# INFORMATION PROVIDED:
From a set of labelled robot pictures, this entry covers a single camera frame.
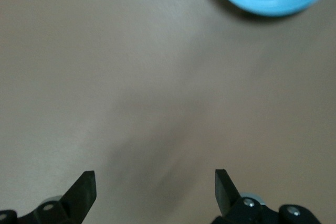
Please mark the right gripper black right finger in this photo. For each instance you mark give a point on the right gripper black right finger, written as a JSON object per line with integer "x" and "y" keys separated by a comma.
{"x": 228, "y": 200}

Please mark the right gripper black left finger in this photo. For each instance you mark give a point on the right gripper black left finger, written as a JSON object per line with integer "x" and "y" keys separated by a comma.
{"x": 76, "y": 200}

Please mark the brown table cover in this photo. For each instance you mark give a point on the brown table cover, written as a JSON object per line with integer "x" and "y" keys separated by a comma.
{"x": 78, "y": 77}

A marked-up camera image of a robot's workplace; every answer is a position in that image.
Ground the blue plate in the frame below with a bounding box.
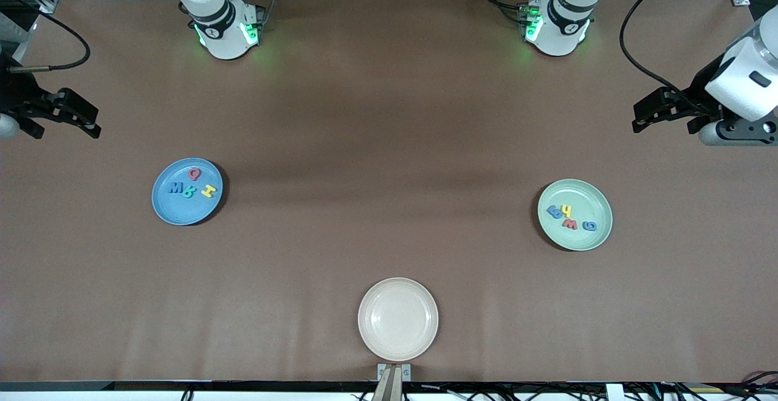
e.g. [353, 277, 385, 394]
[151, 157, 224, 226]

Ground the green plate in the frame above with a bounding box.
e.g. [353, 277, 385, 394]
[537, 179, 613, 252]

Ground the beige plate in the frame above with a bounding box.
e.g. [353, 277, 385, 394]
[357, 277, 439, 363]

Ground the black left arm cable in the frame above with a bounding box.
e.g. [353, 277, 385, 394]
[619, 0, 721, 116]

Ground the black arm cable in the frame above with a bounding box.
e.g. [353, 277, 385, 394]
[0, 0, 92, 74]
[619, 0, 721, 116]

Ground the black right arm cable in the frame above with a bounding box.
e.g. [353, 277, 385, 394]
[0, 0, 92, 74]

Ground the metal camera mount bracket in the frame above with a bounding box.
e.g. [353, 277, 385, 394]
[377, 363, 412, 401]

# WHAT THE TASK REQUIRES:
In the copy, include every record exactly and no pictures at all.

# ANSWER FOR THIS EXERCISE:
From a set of labelled robot pictures, this entry covers a single camera frame.
Please mark the right gripper black right finger in this photo. For each instance you mark give a point on the right gripper black right finger, written as a JSON object per line with integer "x" and "y" keys separated by a comma.
{"x": 228, "y": 200}

Please mark the right gripper black left finger in this photo. For each instance you mark give a point on the right gripper black left finger, written as a JSON object per line with integer "x" and "y" keys separated by a comma.
{"x": 76, "y": 200}

Please mark the brown table cover in this photo. For each instance you mark give a point on the brown table cover, written as a JSON object per line with integer "x" and "y" keys separated by a comma.
{"x": 78, "y": 77}

A marked-up camera image of a robot's workplace; every answer is a position in that image.
Ground the blue plate in the frame below with a bounding box.
e.g. [353, 277, 385, 394]
[151, 157, 224, 226]

Ground the green plate in the frame above with a bounding box.
e.g. [353, 277, 385, 394]
[537, 179, 613, 252]

Ground the beige plate in the frame above with a bounding box.
e.g. [353, 277, 385, 394]
[357, 277, 439, 363]

Ground the black left arm cable in the frame above with a bounding box.
e.g. [353, 277, 385, 394]
[619, 0, 721, 116]

Ground the black arm cable in the frame above with a bounding box.
e.g. [353, 277, 385, 394]
[0, 0, 92, 74]
[619, 0, 721, 116]

Ground the black right arm cable in the frame above with a bounding box.
e.g. [353, 277, 385, 394]
[0, 0, 92, 74]

Ground the metal camera mount bracket in the frame above with a bounding box.
e.g. [353, 277, 385, 394]
[377, 363, 412, 401]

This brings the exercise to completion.